Long-term effects of neoadjuvant androgen deprivation therapy (NADT) with radiotherapy (RT) on patient-reported health-related quality of life (HRQOL) have not been characterized in prospective multicenter studies. We evaluated the effects of NADT on HRQOL for 2 years among patients undergoing RT for newly diagnosed prostate cancer.

Hiram A. Gay, MD, Jingxia Liu, PhD, Jeff M. Michalski, MD, Daniel A. Hamstra, MD, PhD, John T. Wei, MD, Rodney L. Dunn, Eric A. Klein, MD, Howard M. Sandler, MD, Chris Saigal, MD, Mark Litwin, MD, Deborah Kuban, MD, Larry Hembroff, PhD, Meredith Regan, Peter Chang, MD, Martin G. Sanda, MD, the PROSTQA Consortium; Washington University; University of Michigan; Cleveland Clinic; Cedars-Sinai Medical Center; University of California; UT MD Anderson Cancer Center; Michigan State University; Dana-Farber Cancer Institute; Beth Israel Deaconess Medical Center

Purpose: Long-term effects of neoadjuvant androgen deprivation therapy (NADT) with radiotherapy (RT) on patient-reported health-related quality of life (HRQOL) have not been characterized in prospective multicenter studies. We evaluated the effects of NADT on HRQOL for 2 years among patients undergoing RT for newly diagnosed prostate cancer.

Methods: The Prostate Cancer Outcomes and Satisfaction with Treatment Quality Assessment (PROST-QA) Consortium is a prospective, multi-institutional study at nine university-affiliated clinical sites across the US, wherein pretreatment demographic, cancer severity, and treatment details were recorded in a web-based database. HRQOL is measured with the Expanded Prostate Cancer Index Composite (EPIC)-26 questionnaire via a computer-assisted phone interview (CATI) at pretreatment and at 2 months, 6 months, 1 year, and 2 years after the start of NADT. Differences in patient-reported HRQOL were observed between pretreatment and 1 year and 2 years after NADT start (and before definitive RT), with significant differences evaluated by paired t-test.

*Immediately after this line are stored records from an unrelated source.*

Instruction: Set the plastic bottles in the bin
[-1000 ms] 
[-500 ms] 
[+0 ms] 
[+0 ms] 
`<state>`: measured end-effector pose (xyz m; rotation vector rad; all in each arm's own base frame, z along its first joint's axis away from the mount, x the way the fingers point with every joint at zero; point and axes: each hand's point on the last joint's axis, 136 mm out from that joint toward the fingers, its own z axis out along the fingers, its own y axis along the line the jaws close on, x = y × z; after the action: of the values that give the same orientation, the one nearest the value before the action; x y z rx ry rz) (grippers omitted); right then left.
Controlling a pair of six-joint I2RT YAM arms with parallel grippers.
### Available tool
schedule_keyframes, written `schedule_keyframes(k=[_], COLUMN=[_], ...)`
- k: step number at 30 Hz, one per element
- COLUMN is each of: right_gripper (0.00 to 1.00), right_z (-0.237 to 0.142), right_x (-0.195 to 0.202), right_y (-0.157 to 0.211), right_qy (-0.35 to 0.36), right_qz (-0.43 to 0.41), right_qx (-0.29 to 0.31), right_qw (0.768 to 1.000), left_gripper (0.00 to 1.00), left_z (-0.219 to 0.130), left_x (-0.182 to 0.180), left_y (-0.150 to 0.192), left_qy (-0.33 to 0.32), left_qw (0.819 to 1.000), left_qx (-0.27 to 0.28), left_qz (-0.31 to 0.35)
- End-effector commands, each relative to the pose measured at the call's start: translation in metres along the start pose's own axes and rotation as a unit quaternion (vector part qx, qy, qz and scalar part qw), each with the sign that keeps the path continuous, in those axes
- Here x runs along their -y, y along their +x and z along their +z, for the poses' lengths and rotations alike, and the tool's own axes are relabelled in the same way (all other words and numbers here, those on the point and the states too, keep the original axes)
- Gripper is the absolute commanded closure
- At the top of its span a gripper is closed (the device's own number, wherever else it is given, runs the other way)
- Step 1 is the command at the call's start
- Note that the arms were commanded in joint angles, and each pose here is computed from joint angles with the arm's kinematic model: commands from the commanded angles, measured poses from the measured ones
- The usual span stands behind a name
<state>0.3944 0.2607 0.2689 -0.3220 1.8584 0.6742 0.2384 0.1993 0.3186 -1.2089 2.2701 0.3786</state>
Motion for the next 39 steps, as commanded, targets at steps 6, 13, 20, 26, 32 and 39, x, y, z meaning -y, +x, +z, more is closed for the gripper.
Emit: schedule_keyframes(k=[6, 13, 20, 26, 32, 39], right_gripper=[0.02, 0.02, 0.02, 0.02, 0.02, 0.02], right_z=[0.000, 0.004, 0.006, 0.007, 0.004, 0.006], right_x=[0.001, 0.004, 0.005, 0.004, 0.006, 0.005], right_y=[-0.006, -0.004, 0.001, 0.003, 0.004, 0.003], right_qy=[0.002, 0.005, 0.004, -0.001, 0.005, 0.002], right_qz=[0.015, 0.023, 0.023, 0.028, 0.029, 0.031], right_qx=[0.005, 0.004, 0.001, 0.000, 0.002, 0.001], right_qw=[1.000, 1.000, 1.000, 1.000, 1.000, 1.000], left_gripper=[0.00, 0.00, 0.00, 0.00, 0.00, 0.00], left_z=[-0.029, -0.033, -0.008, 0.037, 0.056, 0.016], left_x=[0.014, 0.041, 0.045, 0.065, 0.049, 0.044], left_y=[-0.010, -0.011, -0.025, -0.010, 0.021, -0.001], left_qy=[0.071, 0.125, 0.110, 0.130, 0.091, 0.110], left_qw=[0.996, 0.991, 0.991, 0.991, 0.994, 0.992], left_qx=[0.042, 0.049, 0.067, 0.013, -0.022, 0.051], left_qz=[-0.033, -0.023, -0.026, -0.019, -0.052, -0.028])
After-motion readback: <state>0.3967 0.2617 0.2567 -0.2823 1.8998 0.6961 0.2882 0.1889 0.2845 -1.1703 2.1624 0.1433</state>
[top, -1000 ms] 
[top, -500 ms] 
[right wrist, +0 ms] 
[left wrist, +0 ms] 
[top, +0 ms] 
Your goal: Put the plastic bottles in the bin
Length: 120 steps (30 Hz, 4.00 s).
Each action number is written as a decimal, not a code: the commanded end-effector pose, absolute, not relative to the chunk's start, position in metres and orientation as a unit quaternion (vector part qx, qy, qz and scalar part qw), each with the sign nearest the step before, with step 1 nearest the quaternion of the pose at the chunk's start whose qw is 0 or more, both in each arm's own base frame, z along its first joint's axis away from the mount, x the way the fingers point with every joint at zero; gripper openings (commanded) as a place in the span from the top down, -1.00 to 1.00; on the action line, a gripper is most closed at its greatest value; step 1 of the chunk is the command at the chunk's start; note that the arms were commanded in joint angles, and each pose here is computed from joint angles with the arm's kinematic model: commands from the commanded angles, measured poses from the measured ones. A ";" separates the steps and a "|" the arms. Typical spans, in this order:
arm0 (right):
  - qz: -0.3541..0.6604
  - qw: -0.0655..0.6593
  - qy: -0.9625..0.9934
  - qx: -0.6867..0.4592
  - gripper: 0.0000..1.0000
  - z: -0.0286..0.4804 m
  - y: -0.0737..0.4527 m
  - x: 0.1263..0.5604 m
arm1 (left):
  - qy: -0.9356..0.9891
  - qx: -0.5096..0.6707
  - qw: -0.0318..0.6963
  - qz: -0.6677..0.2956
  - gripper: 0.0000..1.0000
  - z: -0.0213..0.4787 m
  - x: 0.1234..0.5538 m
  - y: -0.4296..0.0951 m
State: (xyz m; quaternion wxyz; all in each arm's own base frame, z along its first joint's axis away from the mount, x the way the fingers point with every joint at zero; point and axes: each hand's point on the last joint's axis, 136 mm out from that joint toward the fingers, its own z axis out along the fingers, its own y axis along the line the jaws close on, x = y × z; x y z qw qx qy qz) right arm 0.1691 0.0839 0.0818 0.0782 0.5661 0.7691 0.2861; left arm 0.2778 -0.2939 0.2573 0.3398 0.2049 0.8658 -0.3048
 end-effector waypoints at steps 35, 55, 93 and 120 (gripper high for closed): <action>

Results: From among 598 subjects who completed CATI before and 2 years after NADT start, 111 received NADT prior to proceeding with definitive RT. Patients receiving NADT experienced significant impairment in vitality/hormonal (P < .0001), sexual (P < .0001), urinary continence (P = .0005), urinary irritative/obstructive (P = .0001), and bowel (P < .0001) HRQOL after NADT initiation.

Conclusions: Neoadjuvant ADT with RT has clinically significant long-term effects on sexual, vitality/hormonal, and bowel/rectal HRQOL domains. Most profound are the sexual side effects, which also have the least long-term recovery. The hope of long-term improved sexual QOL should not be an argument when comparing RT with NADT and prostatectomy. The significant impact of this therapy on HRQOL needs to be considered before initiating NADT in men.